*The problem*
You are asked to filter the data below and copy every line holding "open".
(Beginning of Supplied information)
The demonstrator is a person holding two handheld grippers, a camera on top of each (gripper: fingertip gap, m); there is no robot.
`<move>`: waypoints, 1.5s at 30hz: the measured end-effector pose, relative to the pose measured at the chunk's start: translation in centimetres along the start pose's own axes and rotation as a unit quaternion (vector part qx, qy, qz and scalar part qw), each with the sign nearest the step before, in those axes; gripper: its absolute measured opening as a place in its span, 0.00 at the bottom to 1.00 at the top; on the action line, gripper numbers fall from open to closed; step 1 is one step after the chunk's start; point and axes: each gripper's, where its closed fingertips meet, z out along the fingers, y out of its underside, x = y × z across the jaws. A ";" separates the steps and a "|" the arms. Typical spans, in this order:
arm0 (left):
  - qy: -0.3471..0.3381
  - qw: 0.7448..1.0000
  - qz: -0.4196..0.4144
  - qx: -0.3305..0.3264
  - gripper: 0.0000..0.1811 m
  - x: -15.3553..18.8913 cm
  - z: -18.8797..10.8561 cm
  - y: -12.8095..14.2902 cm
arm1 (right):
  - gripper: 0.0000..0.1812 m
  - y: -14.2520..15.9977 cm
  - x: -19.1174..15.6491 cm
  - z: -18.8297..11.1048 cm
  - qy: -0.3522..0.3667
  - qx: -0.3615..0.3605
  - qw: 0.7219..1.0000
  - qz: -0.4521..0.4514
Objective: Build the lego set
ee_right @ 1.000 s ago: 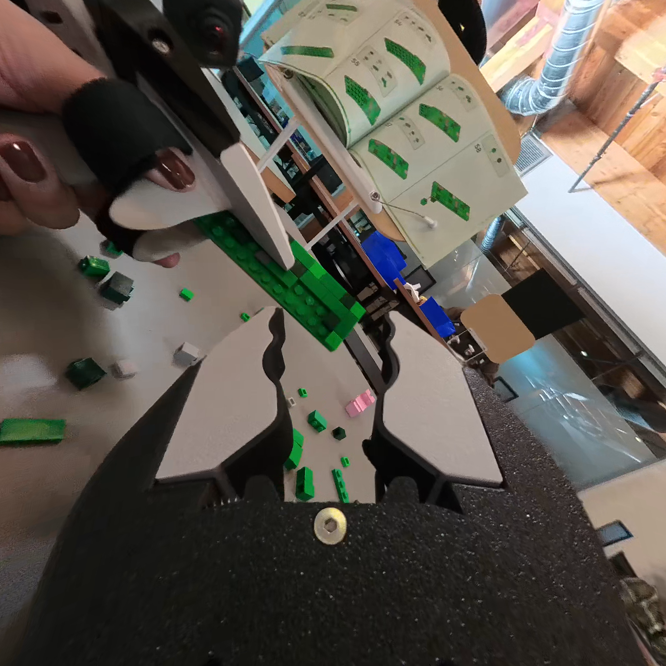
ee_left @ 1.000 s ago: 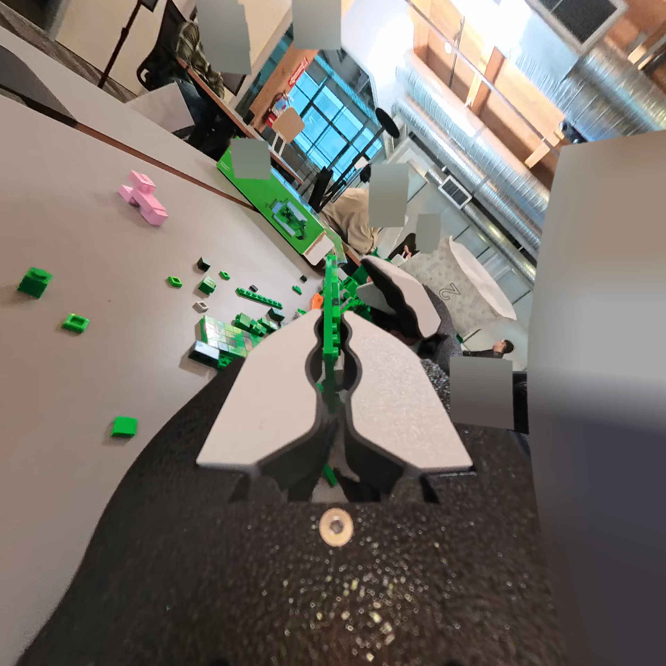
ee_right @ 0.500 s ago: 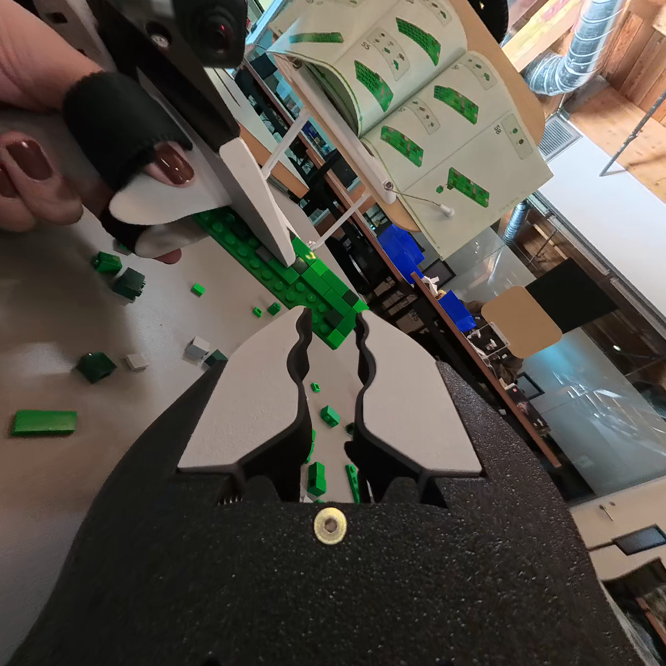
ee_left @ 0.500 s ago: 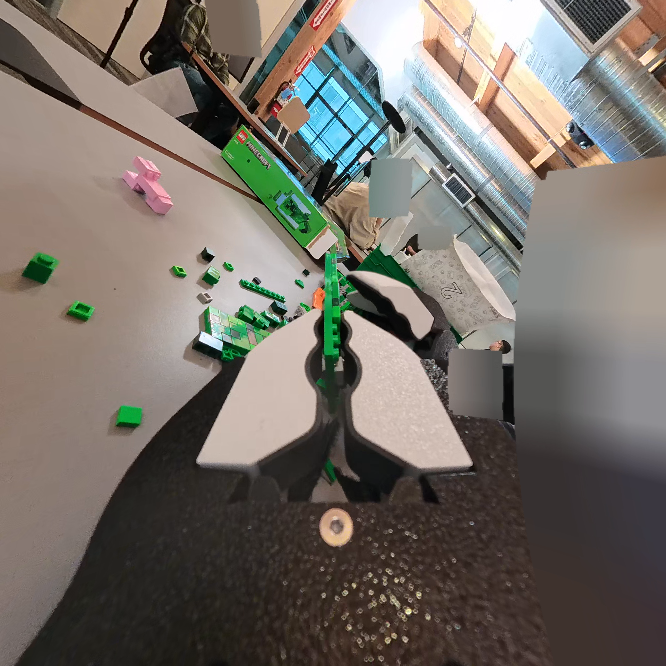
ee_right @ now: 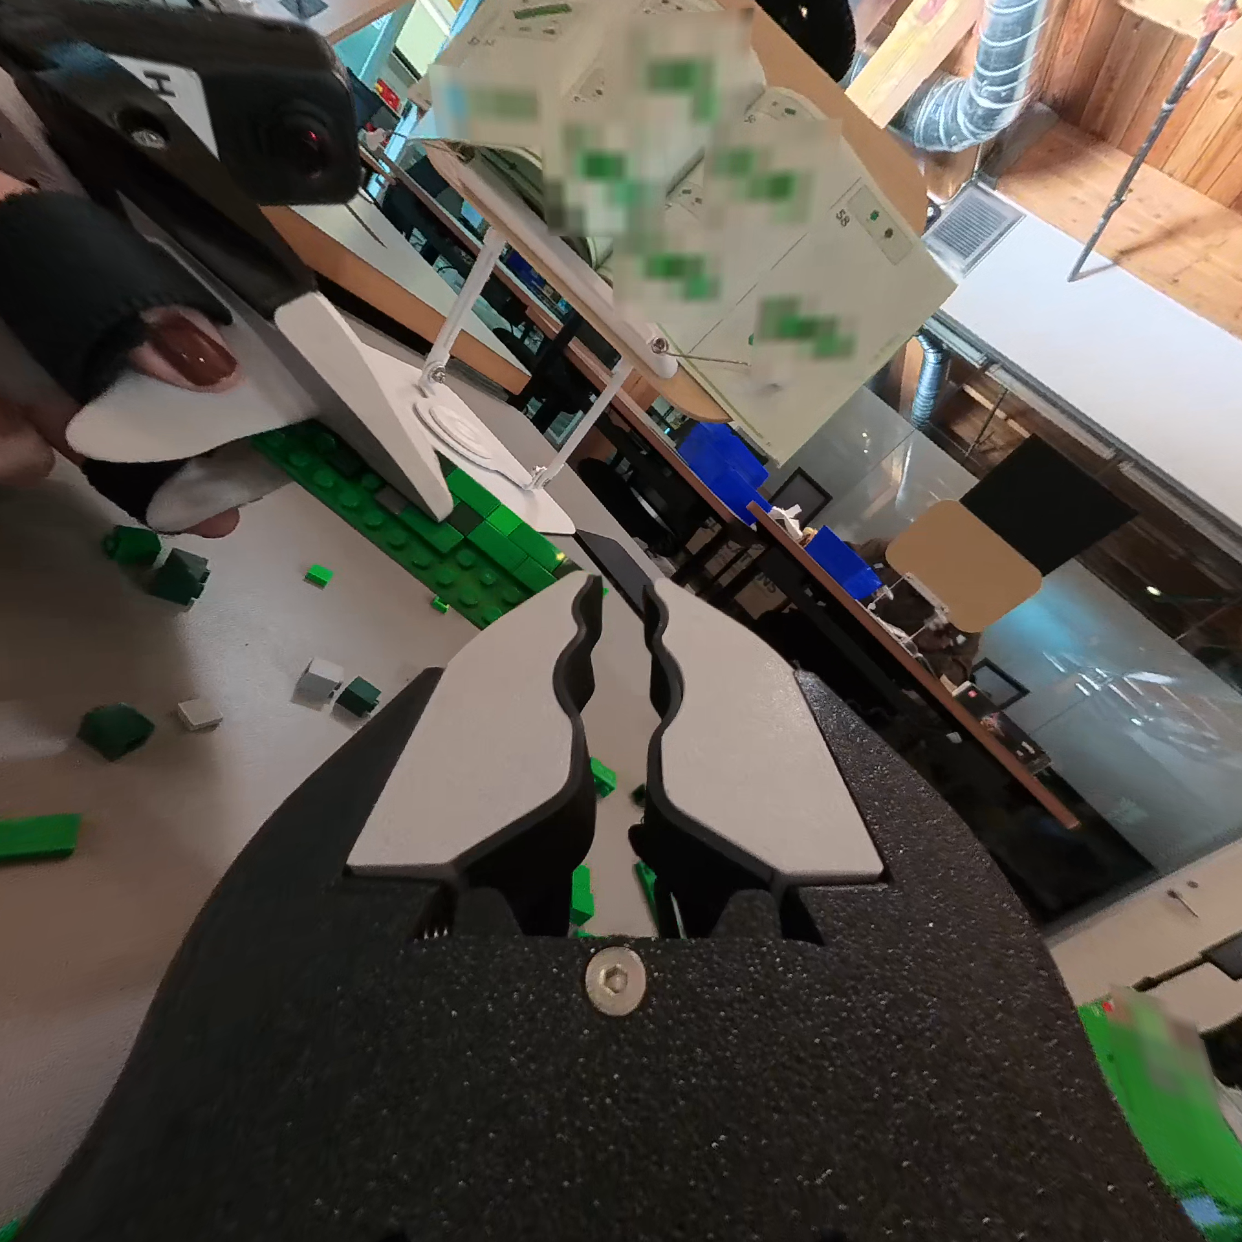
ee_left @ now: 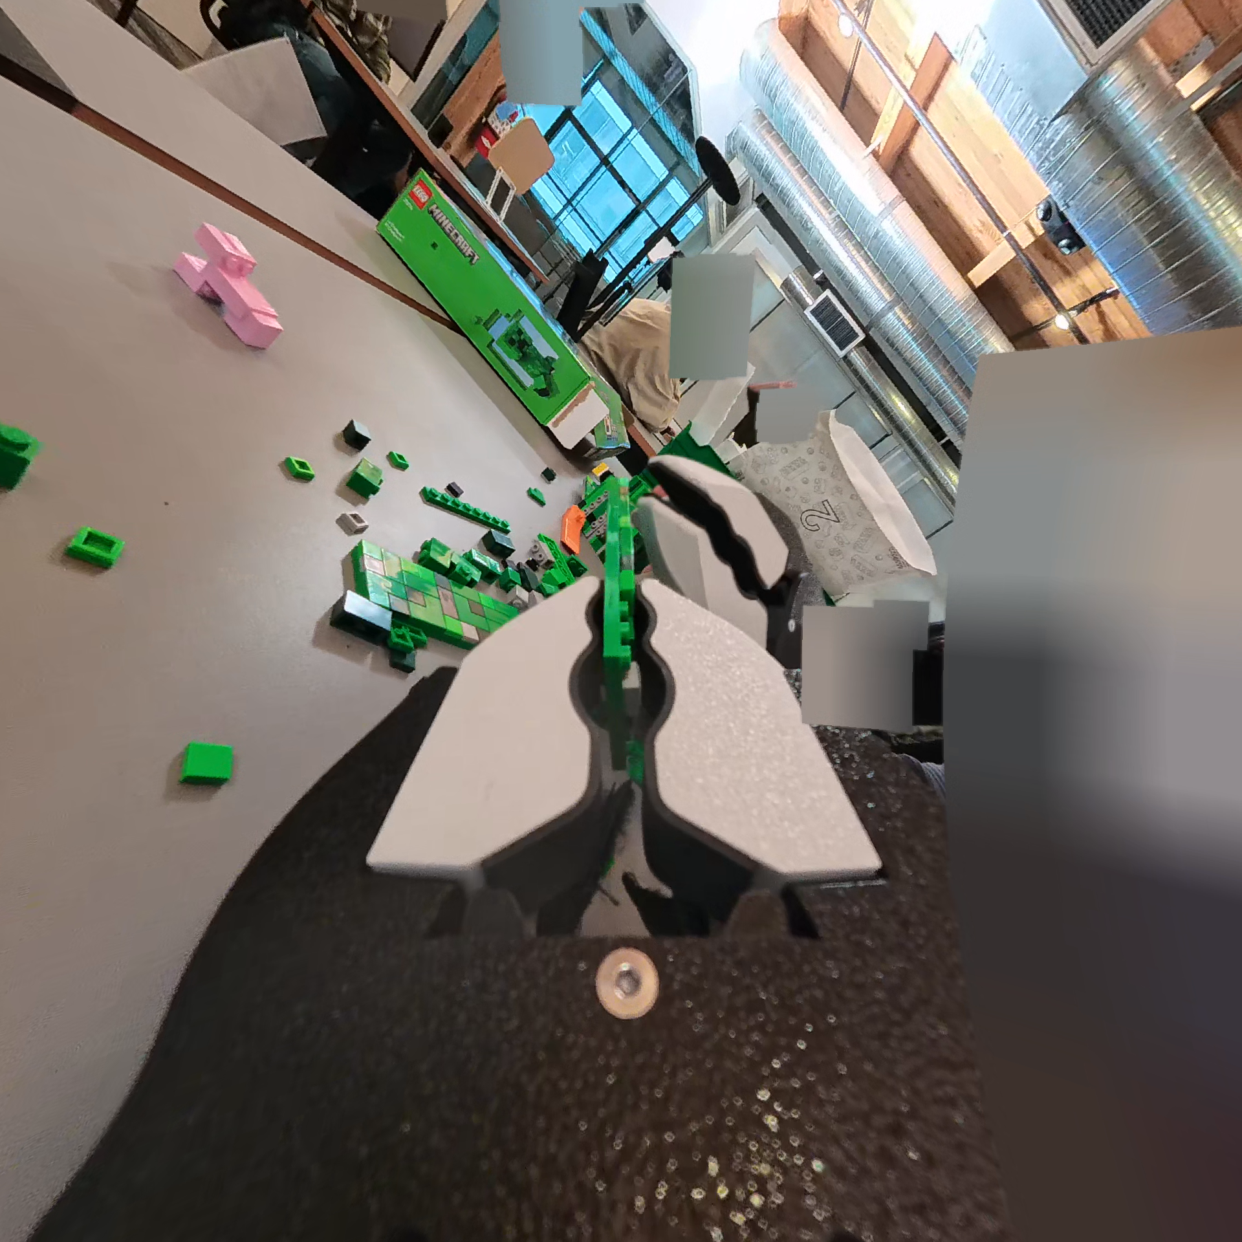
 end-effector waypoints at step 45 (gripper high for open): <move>0.003 0.985 0.132 -0.110 0.07 1.0 0.4 2.3 | 0.19 0.1 -4.0 0.5 -0.042 -0.048 0.981 -0.181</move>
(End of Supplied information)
*Your response*
`<move>`: waypoints, 1.5s at 30hz: the measured end-effector pose, relative to the pose measured at the chunk's start: translation in centimetres along the start pose's own axes and rotation as a unit quaternion (vector part qx, qy, qz and scalar part qw), each with the sign nearest the step before, in those axes; gripper: its absolute measured opening as a place in its span, 0.00 at the bottom to 1.00 at the top; on the action line, gripper numbers fall from open to closed; step 1 is one step after the chunk's start; point and axes: each gripper's, where its closed fingertips meet, z out along the fingers, y out of its underside, x = y × z across the jaws. A ";" separates the steps and a "|" the arms. Typical spans, in this order:
 end-effector waypoints at step 45 (gripper high for open): <move>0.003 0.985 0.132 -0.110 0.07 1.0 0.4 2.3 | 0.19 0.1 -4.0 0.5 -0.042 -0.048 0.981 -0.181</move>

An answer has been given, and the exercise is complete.